= John Chamberlayne =

English writer and translator (c.1668–1723)

John Chamberlayne (c.1668–1723) was an English writer, translator, and courtier.

==Life==
He was a younger son of Edward Chamberlayne and his wife Susannah Clifford. In 1685 he entered Trinity College, Oxford as a commoner.

Leaving Oxford without a degree, he proceeded to the University of Leyden, where on 12 May 1688 he entered himself as a student. Here, it would seem, he chiefly studied modern languages, of which, according to contemporary report, he knew sixteen. On his return he filled various offices about the court. He was successively gentleman waiter to Prince George of Denmark, gentleman of the Privy Chamber first to Queen Anne and then to King George I. He was also secretary to Queen Anne's Bounty Commission, and on the commission of the peace for Middlesex. In 1702 Chamberlayne was elected a fellow of the Royal Society.

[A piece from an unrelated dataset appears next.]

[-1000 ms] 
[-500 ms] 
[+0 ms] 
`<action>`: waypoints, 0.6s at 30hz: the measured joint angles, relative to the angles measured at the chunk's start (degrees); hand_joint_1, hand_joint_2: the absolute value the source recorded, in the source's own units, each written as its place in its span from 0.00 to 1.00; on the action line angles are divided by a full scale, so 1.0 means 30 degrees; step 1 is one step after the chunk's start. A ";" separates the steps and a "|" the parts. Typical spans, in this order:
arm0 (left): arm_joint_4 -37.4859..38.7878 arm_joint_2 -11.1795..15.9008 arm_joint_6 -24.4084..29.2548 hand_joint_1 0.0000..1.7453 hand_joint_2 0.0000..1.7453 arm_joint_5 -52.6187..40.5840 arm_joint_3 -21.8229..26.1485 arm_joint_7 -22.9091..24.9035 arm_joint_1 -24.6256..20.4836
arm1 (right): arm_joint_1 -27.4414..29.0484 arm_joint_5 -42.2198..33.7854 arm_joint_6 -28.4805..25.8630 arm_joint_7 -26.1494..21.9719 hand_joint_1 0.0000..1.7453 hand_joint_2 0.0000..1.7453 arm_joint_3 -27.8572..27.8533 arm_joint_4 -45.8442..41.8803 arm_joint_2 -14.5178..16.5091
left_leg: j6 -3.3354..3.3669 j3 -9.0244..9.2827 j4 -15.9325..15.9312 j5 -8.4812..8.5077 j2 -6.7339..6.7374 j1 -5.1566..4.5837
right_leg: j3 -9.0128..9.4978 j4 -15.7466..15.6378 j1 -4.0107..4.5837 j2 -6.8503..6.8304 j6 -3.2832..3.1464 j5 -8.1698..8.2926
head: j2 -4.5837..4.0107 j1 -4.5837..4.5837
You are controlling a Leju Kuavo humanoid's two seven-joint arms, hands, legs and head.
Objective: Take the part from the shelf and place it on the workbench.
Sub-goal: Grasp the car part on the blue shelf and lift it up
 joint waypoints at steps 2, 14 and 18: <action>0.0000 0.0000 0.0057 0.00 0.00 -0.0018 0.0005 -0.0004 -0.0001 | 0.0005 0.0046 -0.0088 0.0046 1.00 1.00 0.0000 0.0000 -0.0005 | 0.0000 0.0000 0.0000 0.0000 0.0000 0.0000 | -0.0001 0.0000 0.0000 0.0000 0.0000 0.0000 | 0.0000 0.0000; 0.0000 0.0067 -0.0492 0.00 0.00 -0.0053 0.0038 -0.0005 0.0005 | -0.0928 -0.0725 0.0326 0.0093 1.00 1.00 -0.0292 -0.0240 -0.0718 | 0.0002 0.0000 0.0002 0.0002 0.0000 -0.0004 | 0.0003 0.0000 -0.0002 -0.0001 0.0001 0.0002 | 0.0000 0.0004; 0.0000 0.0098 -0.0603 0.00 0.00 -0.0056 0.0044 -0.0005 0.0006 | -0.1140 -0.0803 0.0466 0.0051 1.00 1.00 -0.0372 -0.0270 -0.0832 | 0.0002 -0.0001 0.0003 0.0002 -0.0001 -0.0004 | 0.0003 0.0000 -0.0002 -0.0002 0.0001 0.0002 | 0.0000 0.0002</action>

Chamberlayne died at his house in Petty-France (now York Street), Westminster on 2 November 1723, and on 6 November was interred in the family burying-ground at Chelsea, where he had a residence, and where on his church wall a tablet was placed to his memory.

==Works==
Chamberlayne's major work was his translation of Gerard Brandt's History of the Reformation in the Low Countries, 4 vols. 1720–3. In the preface to a part of this, published in 1719, he relates that Gaspar Fagel assured Gilbert Burnet "that it was worth his while to learn Dutch, only for the pleasure of reading Brandt's History of the Reformation". Chamberlayne also continued his father's Present State of England after his death in 1703, and issued five editions. The son's name still appeared on editions that were published after his own death (as late as 1756).

He also published translations of:

- Samuel von Pufendorf's History of Popedom, containing the Rise, Progress, and Decay thereof, 1691
- The Lord's Prayer, as Oratio Dominica in diversas omnium fere gentium linguas versa, Amsterdam, 1715
- Bernard Nieuwentyt's Religious Philosopher, or the right Use of contemplating the Works of the Creator, 3 vols. 1718
- Bernard Le Bovier de Fontenelle's Lives of the French Philosophers, 1721; and
- Jacques Saurin's Dissertations, Historical, Critical, Theological, and Moral, of the most Memorable Events of the Old and New Testaments, 1723.

In 1685 he published a translation of Philippe Sylvestre Dufour's The Manner of making Coffee, Tea, and Chocolate as it is used in most parts of Europe, Asia, Africa, and America, with their Vertues. This tract became popular. From Oxford on 24 June 1686 he dated his translation of A Treasure of Health by Castor Durante Da Gualdo, Physician and Citizen of Rome (Il Tesoro della Sanità, 1586).

Chamberlayne contributed three papers to Philosophical Transactions:

- A Relation of the Effects of a Storm of Thunder and Lightning at Sampford Courtney in Devonshire on 7 Oct. 1711 (No. 336, p. 528).
- Remarks on the Plague at Copenhagen in the year 1711 (No. 337, p. 279).
- An Account of the Sunk Island in Humber (No. 361, p. 1014).

In the Sloane Manuscripts there are letters from Chamberlayne on the affairs of the Royal Society. He was also a member of the Society for the Propagation of Christian Knowledge, and translated for them Jean-Frédéric Osterwald's Arguments of the Book and Chapters of the Old and New Testament, 3 vols. 1716; new ed. 3 vols. 1833.